Despite the remarkable expansion of laboratory studies, robust estimates of single species CO₂ sensitivities remain largely elusive. We conducted a meta-analysis of 20 CO₂ exposure experiments conducted over 6 years on offspring of wild Atlantic silversides (Menidia menidia) to robustly constrain CO₂ effects on early life survival and growth. We conclude that early stages of this species are generally tolerant to CO₂ levels of approximately 2000 µatm, likely because they already experience these conditions on diel to seasonal timescales. Still, high CO₂ conditions measurably reduced fitness in this species by significantly decreasing average embryo survival (−9%) and embryo+larval survival (−13%).
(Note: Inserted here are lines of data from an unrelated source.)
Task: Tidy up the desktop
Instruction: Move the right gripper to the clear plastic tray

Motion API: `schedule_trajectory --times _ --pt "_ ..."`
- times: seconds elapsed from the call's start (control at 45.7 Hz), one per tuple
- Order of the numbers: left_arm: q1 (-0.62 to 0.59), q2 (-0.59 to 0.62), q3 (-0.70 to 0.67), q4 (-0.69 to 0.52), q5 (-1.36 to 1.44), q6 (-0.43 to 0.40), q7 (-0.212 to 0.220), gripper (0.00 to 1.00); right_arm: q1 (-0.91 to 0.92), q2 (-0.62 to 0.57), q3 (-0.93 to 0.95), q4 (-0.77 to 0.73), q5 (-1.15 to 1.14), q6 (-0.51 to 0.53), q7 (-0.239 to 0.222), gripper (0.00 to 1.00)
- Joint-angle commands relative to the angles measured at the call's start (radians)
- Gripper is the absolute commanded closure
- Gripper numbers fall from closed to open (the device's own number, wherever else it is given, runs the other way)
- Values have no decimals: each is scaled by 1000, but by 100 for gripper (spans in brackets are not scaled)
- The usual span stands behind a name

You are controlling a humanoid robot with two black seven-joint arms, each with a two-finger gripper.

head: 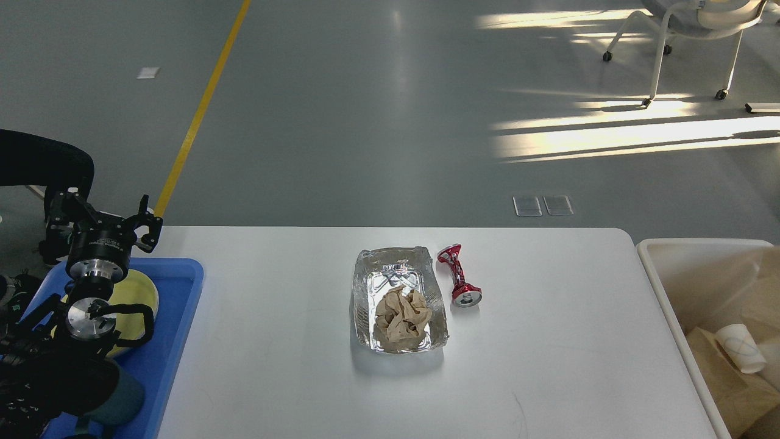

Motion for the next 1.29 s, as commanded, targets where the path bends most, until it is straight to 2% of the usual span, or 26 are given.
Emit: schedule_trajectory --times 0.0,0.306,0.503,0.657,0.941,1.138,1.27 --pt "0 0 1 0 1 0 0 4 -66 14 57 -9 3 -33 -1 0" --pt "0 0 -1 0 1 0 0 4 -67 51 71 54 15 -4 2 0" --pt "0 0 -1 0 -1 0 0 4 158 100 63 149 12 38 2 0" --pt "0 0 -1 0 -1 0 0 4 396 205 64 290 -4 208 2 0" --pt "0 0 -1 0 -1 0 0 4 647 377 124 389 1 562 5 0" --pt "0 0 -1 0 -1 0 0 4 730 408 241 470 16 690 3 0" --pt "0 0 -1 0 -1 0 0 4 712 443 258 478 16 699 2 0"
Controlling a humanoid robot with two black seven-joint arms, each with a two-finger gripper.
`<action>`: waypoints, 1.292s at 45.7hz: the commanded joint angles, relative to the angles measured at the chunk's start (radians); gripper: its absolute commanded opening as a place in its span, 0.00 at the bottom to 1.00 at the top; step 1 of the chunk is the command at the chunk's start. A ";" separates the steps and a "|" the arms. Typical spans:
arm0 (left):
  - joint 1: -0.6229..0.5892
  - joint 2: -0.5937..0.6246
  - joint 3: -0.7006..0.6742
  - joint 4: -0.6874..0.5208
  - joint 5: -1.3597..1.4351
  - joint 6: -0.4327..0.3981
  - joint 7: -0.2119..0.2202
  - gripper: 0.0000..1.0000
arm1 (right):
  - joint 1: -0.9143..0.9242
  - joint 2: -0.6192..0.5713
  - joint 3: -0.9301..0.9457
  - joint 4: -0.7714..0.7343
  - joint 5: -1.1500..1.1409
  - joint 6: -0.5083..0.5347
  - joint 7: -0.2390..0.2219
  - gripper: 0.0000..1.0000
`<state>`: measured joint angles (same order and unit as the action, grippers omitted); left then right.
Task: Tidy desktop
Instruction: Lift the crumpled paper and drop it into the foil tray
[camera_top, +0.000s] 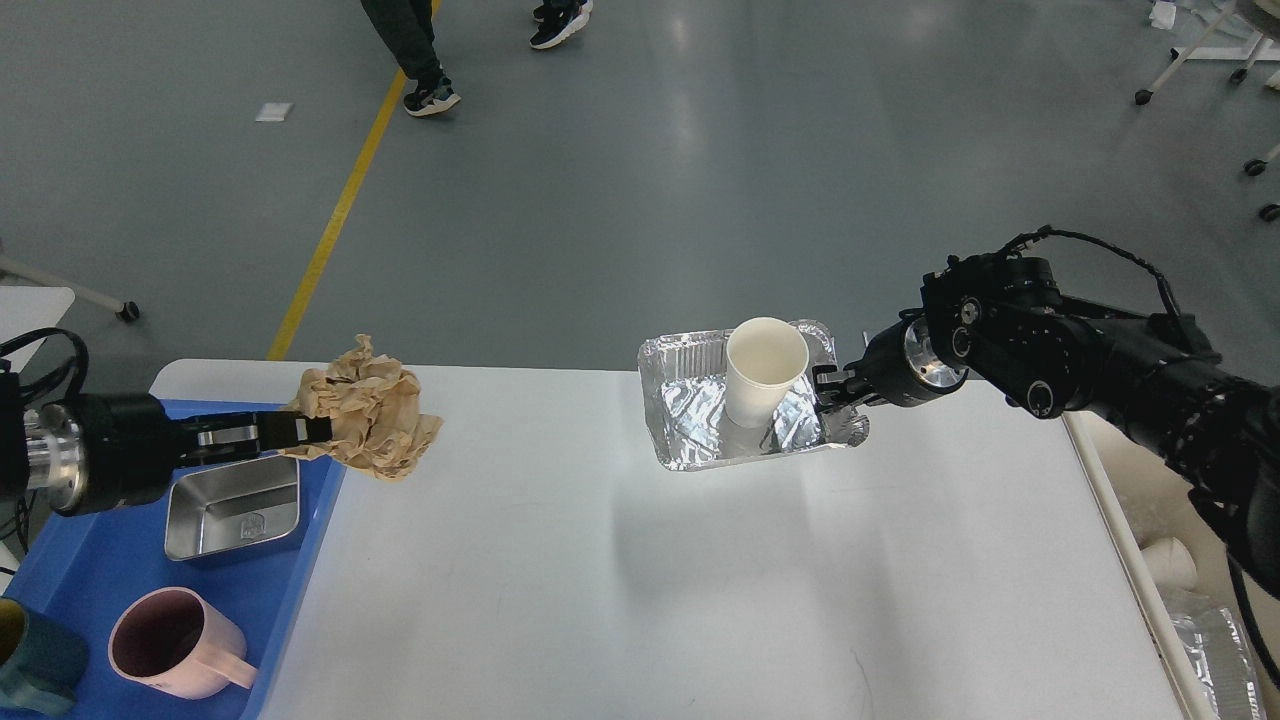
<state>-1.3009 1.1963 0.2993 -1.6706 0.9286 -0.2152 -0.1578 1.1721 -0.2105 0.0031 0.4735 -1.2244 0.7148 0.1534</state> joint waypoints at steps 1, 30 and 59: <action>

Survival traits had much larger coefficients of variation (greater than 30%) than larval length or growth (3–11%). CO₂ sensitivities varied seasonally and were highest at the beginning and end of the species' spawning season (April–July), likely due to the combined effects of transgenerational plasticity and maternal provisioning. Our analyses suggest that serial experimentation is a powerful, yet underused tool for robustly estimating small but true CO₂ effects in fish early life stages.

1. Introduction

The challenge to understand marine species sensitivities to ocean acidification (OA) has fuelled a remarkable expansion of laboratory studies over recent decades [1]. The accumulating empirical evidence is critical for distinguishing CO₂-sensitive from CO₂-tolerant species, life stages and traits, and for elucidating mechanisms behind observed effects. Meta-analyses have revealed some general patterns across taxa [2,3], but robust estimates of CO₂ sensitivities within taxa have yet to emerge. This may partly be due to often divergent experimental findings between closely related species, populations or repeated studies [1]. Another methodological concern is the probability of detecting small CO₂ effects in fitness-relevant traits that are primarily controlled by other abiotic and biotic factors. To detect such effects, experimenters most commonly employ within-experiment replication. Unfortunately, logistical and pseudo-replication issues often limit feasible replication levels, hence most published CO₂ experiments have used three to five replicates. This suffices to detect major CO₂ effects, but other potentially important responses could go undetected for lack of statistical power. An alternative approach involves the replication of experiments themselves to strengthen statistical power [4] and quantify within- and among-experiment variability, including critical but so far lacking laboratory comparisons of same species CO₂ responses.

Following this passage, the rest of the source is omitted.